Perdoni l’ignoranza, chi è Gambetta?
È un uomo politico della Terza repubblica che diceva: «Facciamo la guerra al clericalismo». Oltre a questo dettaglio, è curioso fare venire apposta una ragazza nel 2012 per recitare un discorso vecchio di 150 anni. I socialisti ci stanno facendo tornare indietro.

È plausibile che Hollande porti avanti una politica molto progressista sui temi etici per nascondere il fallimento economico del paese?

Più che plausibile, è quasi certo che Hollande voglia distogliere l’attenzione dalla grave situazione economica del paese e come mezzo usi il matrimonio omosessuale.

Bisogna però dire una cosa: Hollande ha annunciato questa legge in campagna elettorale e la gente l’ha votato a maggioranza.
È vero, ma bisogna anche dire che se il matrimonio gay era contenuto nel programma, non era invece chiaro il tema dell’eutanasia e la fecondazione non era inserita nel programma. Ma il punto è un altro: di fatto la popolazione non legge i programmi e non vota in base ad essi. La campagna elettorale è stata impostata in questo modo: chiudiamo l’era Sarkozy e moltissimi hanno votato Hollande contro Sarkozy.

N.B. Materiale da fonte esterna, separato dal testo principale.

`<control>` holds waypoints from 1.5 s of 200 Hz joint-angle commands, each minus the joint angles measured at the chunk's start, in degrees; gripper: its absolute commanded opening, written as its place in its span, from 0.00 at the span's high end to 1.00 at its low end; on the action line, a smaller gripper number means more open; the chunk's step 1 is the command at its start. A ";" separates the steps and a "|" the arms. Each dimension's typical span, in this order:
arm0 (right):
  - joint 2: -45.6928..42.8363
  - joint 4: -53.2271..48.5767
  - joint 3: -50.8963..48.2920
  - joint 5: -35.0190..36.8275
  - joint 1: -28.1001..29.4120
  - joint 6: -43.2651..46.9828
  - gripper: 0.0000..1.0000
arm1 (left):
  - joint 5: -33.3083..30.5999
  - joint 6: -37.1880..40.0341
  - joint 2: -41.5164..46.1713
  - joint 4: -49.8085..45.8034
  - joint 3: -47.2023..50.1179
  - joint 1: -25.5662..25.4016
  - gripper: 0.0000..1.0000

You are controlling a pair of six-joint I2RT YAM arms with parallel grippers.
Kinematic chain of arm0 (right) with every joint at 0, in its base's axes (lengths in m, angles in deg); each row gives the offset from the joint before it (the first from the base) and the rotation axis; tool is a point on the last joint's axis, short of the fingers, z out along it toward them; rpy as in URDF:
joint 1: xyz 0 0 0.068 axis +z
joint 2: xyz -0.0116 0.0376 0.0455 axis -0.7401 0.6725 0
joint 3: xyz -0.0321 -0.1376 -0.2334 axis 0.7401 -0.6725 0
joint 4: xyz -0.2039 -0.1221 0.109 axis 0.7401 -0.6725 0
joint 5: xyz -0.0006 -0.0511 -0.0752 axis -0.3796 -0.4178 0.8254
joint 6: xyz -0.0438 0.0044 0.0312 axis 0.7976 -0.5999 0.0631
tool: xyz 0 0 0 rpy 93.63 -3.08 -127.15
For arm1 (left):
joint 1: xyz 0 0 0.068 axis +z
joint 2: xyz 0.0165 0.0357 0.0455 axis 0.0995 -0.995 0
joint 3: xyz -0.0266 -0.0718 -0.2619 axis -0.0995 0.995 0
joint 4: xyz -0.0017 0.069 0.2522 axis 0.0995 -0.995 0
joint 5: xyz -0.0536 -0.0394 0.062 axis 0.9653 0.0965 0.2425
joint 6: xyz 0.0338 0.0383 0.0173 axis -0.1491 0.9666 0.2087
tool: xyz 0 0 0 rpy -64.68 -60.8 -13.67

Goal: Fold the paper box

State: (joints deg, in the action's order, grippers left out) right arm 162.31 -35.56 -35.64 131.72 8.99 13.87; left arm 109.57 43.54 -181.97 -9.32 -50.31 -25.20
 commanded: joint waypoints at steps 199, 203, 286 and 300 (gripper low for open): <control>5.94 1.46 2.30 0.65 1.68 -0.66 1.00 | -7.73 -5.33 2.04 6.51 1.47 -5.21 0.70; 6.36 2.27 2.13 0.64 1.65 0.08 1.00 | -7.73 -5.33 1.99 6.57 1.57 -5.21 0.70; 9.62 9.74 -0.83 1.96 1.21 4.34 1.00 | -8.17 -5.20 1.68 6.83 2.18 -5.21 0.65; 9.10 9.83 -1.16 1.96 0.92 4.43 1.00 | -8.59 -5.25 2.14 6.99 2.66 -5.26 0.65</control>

Dopo otto mesi dall’elezione del presidente socialista, com’è il rapporto del presidente socialista con i francesi?
Pessimo, l’opinione pubblica non appoggia più Hollande come prima, i sondaggi su governo, presidente e primo ministro sono orribili.

Come mai?
La prima ragione è la pessima situazione economica e sociale del paese, la seconda è che i socialisti danno l’idea di non essere preparati a governare. Questo è un sentimento molto diffuso tra la popolazione. Sono del tutto impreparati a fare politica. Molte persone ad esempio, e io non sono tra quelle, pensano che la guerra in Mali sia solo un modo per distrarre l’opinione pubblica dallo stato dell’economia. Ribadisco che io non lo penso ma tanti sì, perché quando non si riescono a risolvere le questioni interne del paese si va all’esterno.